Shane laughs through his nose, and the color leaves Zach's face before he bends down and snatches up the mirror. Shane pushes it into the boy's chest and turns his face toward the door.
"No…" he contends, obviously guilty. Together, they shove the cracked mirror behind the medicine cabinet, laughing as they hide the evidence of their crime.
He can almost hear the musical laughter of the boy before it slowly distorts in the air like a ghoulish entity mocking his reminiscent pain.
He carefully places the mirror back in its hiding spot and prepares himself to face Zach's room. He doesn't know what he expects to find in there; Zach took all of his belongings, leaving nothing but cleanliness behind. He pushes the door, and it creaks before stopping halfway open. The sunlight streams in through the window. This side of the house always did have the most sun. While Zach was here, it only seemed to amplify the effect. The rooms in this house were always brighter with him in them.
Shane sits on the carpet and rests his head on the bed.
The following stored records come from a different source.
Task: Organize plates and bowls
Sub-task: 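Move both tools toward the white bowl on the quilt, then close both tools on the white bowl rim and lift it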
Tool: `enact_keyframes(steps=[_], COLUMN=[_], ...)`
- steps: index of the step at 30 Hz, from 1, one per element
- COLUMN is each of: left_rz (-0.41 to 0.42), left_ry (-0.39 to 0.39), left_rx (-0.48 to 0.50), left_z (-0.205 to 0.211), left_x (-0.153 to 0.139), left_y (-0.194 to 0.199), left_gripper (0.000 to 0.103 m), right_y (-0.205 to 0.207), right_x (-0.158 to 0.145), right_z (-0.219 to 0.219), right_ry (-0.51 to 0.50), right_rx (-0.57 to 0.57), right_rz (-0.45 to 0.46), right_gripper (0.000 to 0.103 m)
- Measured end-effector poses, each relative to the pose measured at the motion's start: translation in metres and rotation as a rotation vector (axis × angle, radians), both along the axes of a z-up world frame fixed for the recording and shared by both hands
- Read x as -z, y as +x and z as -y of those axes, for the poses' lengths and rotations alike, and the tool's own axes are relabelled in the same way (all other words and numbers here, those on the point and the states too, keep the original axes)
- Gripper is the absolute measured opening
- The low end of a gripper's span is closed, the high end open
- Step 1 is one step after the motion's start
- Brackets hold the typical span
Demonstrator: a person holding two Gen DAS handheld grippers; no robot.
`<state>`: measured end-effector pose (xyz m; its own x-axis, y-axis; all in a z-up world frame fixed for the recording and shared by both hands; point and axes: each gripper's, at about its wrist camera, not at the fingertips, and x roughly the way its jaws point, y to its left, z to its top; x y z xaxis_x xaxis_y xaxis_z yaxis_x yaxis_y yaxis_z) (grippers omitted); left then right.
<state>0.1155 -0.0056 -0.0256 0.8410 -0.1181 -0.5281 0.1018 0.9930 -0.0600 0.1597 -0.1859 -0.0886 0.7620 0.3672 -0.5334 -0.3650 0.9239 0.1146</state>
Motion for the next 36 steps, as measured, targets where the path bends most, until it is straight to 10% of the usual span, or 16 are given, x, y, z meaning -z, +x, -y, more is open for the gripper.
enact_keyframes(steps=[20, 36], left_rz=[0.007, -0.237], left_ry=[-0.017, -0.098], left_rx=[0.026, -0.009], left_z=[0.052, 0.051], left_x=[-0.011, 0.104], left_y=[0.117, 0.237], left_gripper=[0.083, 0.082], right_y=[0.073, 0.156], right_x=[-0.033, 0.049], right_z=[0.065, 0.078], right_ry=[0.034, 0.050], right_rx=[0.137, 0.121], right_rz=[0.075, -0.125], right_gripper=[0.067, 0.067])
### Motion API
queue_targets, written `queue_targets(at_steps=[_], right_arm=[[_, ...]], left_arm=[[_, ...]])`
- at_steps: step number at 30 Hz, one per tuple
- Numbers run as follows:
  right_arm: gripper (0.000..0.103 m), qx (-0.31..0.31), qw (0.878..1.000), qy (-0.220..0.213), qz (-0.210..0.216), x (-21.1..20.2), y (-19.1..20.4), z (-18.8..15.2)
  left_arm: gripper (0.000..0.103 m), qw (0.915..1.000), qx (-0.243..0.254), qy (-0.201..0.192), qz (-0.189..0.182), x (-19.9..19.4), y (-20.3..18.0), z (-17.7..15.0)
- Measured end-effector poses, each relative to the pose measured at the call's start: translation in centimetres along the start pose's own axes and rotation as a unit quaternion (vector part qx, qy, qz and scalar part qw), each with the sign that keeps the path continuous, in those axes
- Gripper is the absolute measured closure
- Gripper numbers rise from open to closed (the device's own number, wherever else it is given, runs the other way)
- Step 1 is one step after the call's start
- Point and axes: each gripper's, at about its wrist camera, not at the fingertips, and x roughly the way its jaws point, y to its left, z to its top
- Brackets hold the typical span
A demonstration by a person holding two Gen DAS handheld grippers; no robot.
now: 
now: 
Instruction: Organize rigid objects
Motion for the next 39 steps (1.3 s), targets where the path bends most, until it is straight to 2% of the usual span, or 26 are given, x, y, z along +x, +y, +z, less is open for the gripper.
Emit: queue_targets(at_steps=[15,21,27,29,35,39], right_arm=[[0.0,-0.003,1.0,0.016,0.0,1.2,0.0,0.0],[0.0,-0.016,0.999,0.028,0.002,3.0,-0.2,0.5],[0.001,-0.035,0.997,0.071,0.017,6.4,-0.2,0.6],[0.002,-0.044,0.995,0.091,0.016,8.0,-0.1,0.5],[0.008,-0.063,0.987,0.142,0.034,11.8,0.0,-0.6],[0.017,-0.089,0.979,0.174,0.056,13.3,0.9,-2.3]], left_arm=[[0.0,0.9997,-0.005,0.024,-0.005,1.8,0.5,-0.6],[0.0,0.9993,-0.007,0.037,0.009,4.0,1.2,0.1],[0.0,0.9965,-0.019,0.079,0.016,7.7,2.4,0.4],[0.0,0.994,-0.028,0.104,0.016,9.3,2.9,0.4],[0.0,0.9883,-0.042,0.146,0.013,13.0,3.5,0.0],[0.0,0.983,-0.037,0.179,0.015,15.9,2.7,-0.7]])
He remembers Zach writing in his notebook in this spot. He never did get to read much of what he wrote. He remembers hiding in this spot and being kissed in this spot.
A glint catches his eye, and he leans forward to find a small nail sticking out of the floorboard. Red smears stain the wood around it. After realizing what it is, Shane smiles. He really did bleed all over the place. They were so engrossed in their game, in each other, that they didn't notice. He touches the stain and runs his finger over the nail. Good. More proof that he was here.
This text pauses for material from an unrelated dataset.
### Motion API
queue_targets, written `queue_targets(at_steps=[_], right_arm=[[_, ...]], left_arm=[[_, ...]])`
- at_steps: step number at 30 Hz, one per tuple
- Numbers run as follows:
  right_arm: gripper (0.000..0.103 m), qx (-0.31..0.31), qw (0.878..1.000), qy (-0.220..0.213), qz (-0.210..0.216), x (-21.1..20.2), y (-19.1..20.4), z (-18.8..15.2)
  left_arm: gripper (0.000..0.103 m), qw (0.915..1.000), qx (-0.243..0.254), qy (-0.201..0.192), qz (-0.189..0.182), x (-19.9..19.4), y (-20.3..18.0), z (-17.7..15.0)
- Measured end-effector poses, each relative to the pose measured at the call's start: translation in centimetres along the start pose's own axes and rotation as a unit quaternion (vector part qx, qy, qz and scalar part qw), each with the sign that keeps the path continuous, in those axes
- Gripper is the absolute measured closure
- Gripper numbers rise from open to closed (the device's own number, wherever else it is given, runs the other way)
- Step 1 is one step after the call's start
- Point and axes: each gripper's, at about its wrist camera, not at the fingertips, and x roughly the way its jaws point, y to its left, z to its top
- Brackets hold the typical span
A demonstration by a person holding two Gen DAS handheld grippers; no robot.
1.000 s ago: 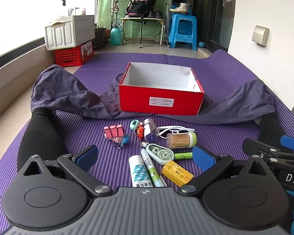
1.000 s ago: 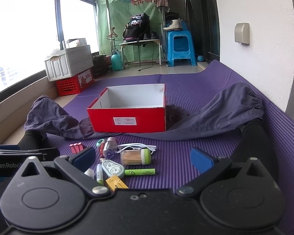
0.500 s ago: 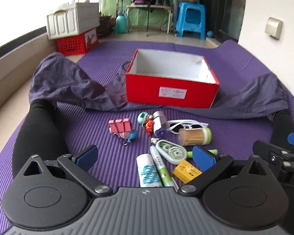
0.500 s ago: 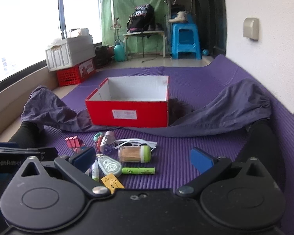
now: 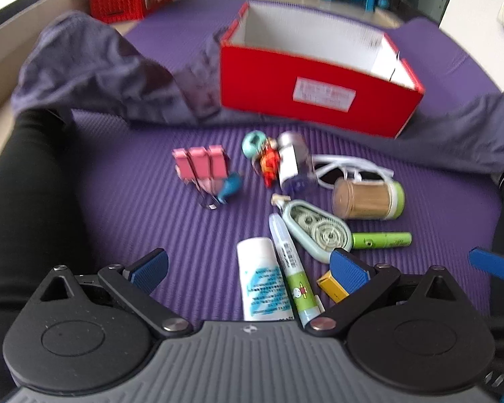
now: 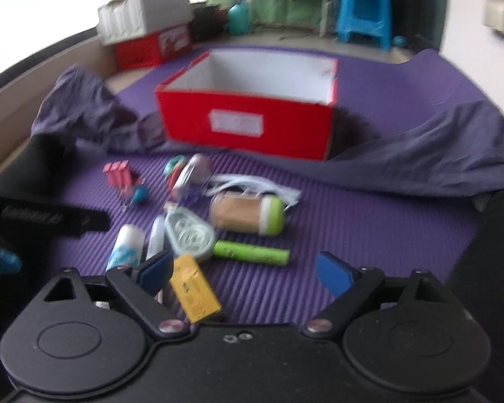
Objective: Organize rigid objects
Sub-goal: 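Lower the right gripper onto the yellow medicine box and close it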
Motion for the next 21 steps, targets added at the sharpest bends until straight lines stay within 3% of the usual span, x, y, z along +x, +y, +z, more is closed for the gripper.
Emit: queue_targets(at_steps=[1,12,19,21], right_arm=[[0.023,-0.005,1.0,0.006,0.004,0.5,0.2,-0.1],[0.031,-0.032,0.997,0.061,0.03,4.0,1.2,-0.6],[0.047,-0.06,0.995,0.077,0.037,5.5,2.4,-1.0],[0.053,-0.069,0.994,0.08,0.039,5.9,2.7,-1.1]], left_arm=[[0.0,0.9999,0.006,0.008,0.007,0.8,-0.4,-0.1],[0.0,0.9955,-0.01,0.069,0.064,6.1,0.3,-1.3],[0.001,0.9956,-0.01,0.072,0.06,6.3,0.4,-1.4],[0.01,0.996,-0.006,0.073,0.05,6.3,0.2,-1.4]])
The thought gives him the energy he hasn't felt in days. It drives him outside and toward the bridge.
He thought coming here would bring back painful memories for which he was now so desperate after pushing them down with such force. For days now, he thought he wanted to forget. But the only thing scarier than not being able to forget is not being able to remember.
What did his face look like as they stood here together that first day? He closes his eyes and reaches a hand out toward the blurred figure in his mind.
What did his voice sound like as he asked him why it was that he hadn't kissed him? A smile tugs at his lips, and for a moment his heart beats fast at the memory. Opening his eyes, he clutches at his shirt Yes! This is proof, isn't it? 'What else?' his brain demands.
He hops over the bridge and slides down the bank until he's knee-deep in the river. The rain seems to have disappeared along with the summer, and the bridge is just a bridge now with its patchwork bottom high above the flow of the river. He places a hand on the planks and recalls that first kiss.
He stares up at the sky. He lays in the sun. He walks across the stones, picking flowers and ripping tufts of long grass from the ground. He folds and shapes it, keeping his hands busy while clearing his mind.
"We used to make wishes all day long this way…" he says into the air, touching his lips as a reminder of the day he spoke those words.
He sends heart after heart, and star after star into the river, making the same wish over and over again in his mind.
Why had he never thought to ask Zach what he had wished for that day? Why hadn't he asked more questions, demanded more time?
He looks down to his fist wrapped tightly around his handful of creations, his unmade wishes. Finally, he forces his fingers open and lets those, too, drop silently into the river in a dense and final clump.
On the seventh day, Granny sits him down for a talk.
"Shane," she says, waiting for his eyes to meet hers. "My boy." His heart sinks one last time because he knows what must come next.
"Are you ready to stop moping about?" She says it with such caring eyes, how can he refuse her request?
"Yes, ma'am." For her, and for him, he rises and begins life once more.